Toutefois, le Gouvernement doit aider les collectivités territoriales à équilibrer leurs finances en réduisant les coûts réglementaires administratifs qui pèsent en permanence sur elles. En effet, le Gouvernement ne peut pas leur demander des efforts sans leur permettre de les accomplir, notamment en allégeant le poids des contraintes réglementaires.

Dans leur très grande majorité, les sénateurs non-inscrits voteront contre le texte de cette première partie. Ce n’est pas sans mal que je vous l’annonce, mes chers collègues, car nous n’avons pas encore acquis la culture nécessaire !

M. Philippe Marini. Il faudra bien vous y faire !

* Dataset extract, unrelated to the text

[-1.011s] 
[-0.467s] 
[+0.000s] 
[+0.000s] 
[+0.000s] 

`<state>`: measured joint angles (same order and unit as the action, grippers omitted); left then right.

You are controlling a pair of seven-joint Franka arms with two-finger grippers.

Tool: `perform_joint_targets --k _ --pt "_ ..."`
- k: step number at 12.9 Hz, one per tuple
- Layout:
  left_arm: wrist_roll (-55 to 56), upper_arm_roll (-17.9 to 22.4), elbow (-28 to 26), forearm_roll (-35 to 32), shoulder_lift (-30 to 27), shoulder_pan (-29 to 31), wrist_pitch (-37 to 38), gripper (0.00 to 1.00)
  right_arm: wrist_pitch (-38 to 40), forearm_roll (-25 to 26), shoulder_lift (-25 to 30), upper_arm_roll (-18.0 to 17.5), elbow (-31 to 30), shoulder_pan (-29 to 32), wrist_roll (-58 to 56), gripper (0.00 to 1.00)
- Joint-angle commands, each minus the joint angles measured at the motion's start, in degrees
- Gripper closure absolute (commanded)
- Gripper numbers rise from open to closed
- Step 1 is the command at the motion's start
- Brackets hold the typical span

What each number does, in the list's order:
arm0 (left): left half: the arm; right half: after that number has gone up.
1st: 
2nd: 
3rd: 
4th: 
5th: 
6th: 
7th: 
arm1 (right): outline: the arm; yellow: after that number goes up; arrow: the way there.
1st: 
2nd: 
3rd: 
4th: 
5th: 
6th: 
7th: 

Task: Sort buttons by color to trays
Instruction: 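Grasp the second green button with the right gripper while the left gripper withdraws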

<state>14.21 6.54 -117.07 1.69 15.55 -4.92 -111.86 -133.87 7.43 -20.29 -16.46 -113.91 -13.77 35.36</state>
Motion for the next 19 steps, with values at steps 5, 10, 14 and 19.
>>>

M. Roland Courteau. Vous devrez vous y habituer !

M. Philippe Adnot. J’espère tout simplement que les Français parviendront à s’unir dans cet effort si nécessaire ! (Applaudissements sur les travées de lUMP et de lUCR.)

M. le président. Personne ne demande plus la parole ?...

Je mets aux voix l’ensemble de la première partie du projet de loi de finances pour 2012.

Je rappelle que, en application des articles 47 bis et 59 du règlement, le scrutin public ordinaire est de droit.

Il va y être procédé dans les conditions fixées par l’article 56 du règlement.

Le scrutin est ouvert.

(Le scrutin a lieu.)

M. le président. Personne ne demande plus à voter ?…

Le scrutin est clos.

J’invite Mmes et MM. les secrétaires à procéder au dépouillement du scrutin.

(Il est procédé au dépouillement du scrutin.)

M. le président. Voici le résultat du scrutin n° 54 :

Nombre de votants 345
Nombre de suffrages exprimés 343
Majorité absolue des suffrages exprimés 172
Pour l’adoption 175
Contre 168

Le Sénat a adopté. (Applaudissements sur les travées du groupe socialiste-EELV et du groupe CRC, ainsi que sur certaines travées du RDSE.)

M. le président. Mes chers collègues, l’ordre du jour de cet après-midi étant épuisé, nous allons maintenant interrompre nos travaux ; nous les reprendrons à vingt et une heures.

La séance est suspendue.

(La séance, suspendue à dix-sept heures vingt-cinq, est reprise à vingt et une heures, sous la présidence de Mme Bariza Khiari.)